Es wurde wirklich sehr liebevoll, wertschätzend und professionell mit uns umgegangen, sowohl vor als auch nach der Geburt unserer Tochter.
Unser Glaube hat uns wirklich sehr große Kraft gegeben.
Natürlich waren wir traurig und weinten, aber gleichzeitig wussten wir, dass unsere Tochter jetzt im Himmel in einem vollkommenen Körper ist. Sie hat keine Schmerzen mehr, sondern kann rennen, tanzen und singen. Und sie wartet auf uns. Wir glauben fest daran, dass wir Jana im Himmel wiedersehen.
Auch die Menschen, die uns unterstützt haben, haben uns sehr geholfen. Die uns alles Gute gewünscht haben, für uns da waren, oder sich einfach mit uns gefreut oder mit uns geweint haben.
Manchmal hätten wir uns gewünscht, dass manche Menschen einfühlsamer reagiert hätten.
Es gab auch Kommentare wie ‚In eurem Fall würde ich abtreiben‘ oder ‚Wieso bekommt man überhaupt so ein krankes Kind?‘ usw. Es wäre einfach schön gewesen, wenn diese Personen sich die Kommentare verkniffen und uns stattdessen in den Arm genommen und etwas Gutes gewünscht hätten.
Meine Botschaft an alle, die etwas ähnliches erlebt haben: Verliert nie die Hoffnung!
Eure Kinder haben sich ihren Weg ausgesucht. Denn Kinder wissen selbst, wo es hingeht, und da, wo sie sind, geht es ihnen gut. Natürlich dürft ihr trauern und weinen, aber ihr dürft auch Hoffnung haben.

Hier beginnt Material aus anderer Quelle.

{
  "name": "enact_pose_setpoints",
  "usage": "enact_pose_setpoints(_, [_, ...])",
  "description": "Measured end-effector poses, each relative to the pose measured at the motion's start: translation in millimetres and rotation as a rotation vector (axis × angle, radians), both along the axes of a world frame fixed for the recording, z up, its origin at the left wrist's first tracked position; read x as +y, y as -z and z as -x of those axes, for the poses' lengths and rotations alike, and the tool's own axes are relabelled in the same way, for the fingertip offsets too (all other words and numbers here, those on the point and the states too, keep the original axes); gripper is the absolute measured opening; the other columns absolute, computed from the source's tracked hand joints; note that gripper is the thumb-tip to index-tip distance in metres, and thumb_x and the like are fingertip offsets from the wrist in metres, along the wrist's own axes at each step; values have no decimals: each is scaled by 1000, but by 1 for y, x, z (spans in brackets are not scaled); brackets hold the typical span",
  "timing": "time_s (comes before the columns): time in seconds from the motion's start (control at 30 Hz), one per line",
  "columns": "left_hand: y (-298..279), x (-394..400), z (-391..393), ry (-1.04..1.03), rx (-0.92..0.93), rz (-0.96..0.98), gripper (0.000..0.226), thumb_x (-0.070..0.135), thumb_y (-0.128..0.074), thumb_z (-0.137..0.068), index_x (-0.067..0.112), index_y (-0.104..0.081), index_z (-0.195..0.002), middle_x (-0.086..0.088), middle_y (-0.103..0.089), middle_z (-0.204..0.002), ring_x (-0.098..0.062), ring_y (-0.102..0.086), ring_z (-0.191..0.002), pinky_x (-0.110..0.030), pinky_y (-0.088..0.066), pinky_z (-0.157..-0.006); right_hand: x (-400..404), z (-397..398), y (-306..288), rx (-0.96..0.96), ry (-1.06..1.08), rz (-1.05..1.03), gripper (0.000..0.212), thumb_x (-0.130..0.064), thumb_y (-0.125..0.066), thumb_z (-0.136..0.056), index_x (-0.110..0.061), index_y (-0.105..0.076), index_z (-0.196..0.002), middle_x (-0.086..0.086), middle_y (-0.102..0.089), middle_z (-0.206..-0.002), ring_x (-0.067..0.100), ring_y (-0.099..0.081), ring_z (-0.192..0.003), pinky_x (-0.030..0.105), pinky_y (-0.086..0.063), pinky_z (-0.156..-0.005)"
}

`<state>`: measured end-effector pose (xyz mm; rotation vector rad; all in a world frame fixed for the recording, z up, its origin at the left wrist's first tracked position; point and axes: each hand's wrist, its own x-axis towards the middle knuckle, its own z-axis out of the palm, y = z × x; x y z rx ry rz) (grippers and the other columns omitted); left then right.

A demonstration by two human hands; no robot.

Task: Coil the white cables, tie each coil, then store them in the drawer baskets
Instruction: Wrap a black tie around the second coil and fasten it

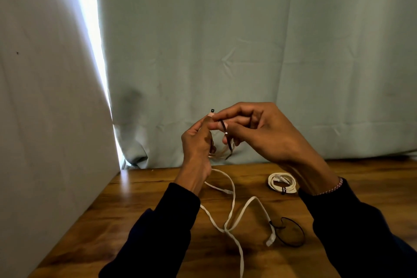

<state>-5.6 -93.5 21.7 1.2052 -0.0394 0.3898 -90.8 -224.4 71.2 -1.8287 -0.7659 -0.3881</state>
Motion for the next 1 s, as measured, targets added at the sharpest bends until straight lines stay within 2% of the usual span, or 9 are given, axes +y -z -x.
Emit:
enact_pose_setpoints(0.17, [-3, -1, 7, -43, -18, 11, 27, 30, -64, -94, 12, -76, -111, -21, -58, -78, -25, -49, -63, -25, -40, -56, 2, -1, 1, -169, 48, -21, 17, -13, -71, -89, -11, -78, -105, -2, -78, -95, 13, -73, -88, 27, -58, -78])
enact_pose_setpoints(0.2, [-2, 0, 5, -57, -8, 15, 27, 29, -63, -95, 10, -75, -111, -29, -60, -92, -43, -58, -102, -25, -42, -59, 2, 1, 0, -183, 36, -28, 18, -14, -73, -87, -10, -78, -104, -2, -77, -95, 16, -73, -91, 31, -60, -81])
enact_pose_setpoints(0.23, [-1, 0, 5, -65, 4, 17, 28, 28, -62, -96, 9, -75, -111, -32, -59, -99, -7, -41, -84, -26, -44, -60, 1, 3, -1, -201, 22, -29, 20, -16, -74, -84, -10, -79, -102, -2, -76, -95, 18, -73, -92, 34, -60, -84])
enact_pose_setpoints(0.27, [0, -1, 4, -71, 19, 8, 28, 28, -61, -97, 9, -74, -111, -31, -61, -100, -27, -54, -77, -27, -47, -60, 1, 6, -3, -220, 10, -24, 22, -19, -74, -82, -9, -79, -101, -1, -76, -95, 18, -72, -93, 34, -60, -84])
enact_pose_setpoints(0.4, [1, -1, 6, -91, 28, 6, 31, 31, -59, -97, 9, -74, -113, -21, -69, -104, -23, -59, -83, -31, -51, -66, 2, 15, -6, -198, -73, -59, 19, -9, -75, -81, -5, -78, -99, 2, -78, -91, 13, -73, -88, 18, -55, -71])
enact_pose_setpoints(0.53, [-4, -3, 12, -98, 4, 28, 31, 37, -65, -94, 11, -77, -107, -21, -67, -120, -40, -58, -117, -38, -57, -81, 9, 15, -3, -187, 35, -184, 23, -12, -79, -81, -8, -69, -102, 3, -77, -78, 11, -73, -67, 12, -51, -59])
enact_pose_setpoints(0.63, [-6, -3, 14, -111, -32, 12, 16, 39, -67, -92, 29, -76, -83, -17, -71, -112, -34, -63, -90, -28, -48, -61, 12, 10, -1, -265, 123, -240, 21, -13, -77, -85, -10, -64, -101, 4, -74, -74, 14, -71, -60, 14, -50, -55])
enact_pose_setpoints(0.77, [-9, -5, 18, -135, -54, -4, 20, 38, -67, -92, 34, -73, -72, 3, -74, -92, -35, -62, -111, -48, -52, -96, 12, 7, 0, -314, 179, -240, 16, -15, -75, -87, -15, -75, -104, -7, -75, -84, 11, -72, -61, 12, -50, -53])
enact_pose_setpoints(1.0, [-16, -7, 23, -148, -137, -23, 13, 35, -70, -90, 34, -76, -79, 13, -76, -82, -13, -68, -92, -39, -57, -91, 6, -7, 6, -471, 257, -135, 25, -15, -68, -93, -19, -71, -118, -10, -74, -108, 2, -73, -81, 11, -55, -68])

Umgebt euch mit Menschen, die euch und euer Baby wertschätzen. Wenn jemand das nicht tut, steht es euch frei, diese Person darauf hinzuweisen, oder den Kontakt abzubrechen.
Geht zu Ärzten und Beratungsstellen. Holt euch eine zweite Meinung ein, wenn euch das hilft. Sucht euch eine spezialisierte Klinik, die euch gut berät und wertschätzend mit euch und eurem Baby umgeht.
Ihr seid nicht allein!“
Liebe Rahel, vielen Dank, dass du deine bewegende Geschichte mit uns geteilt hast. Wir wünschen dir alles Liebe für die Zukunft!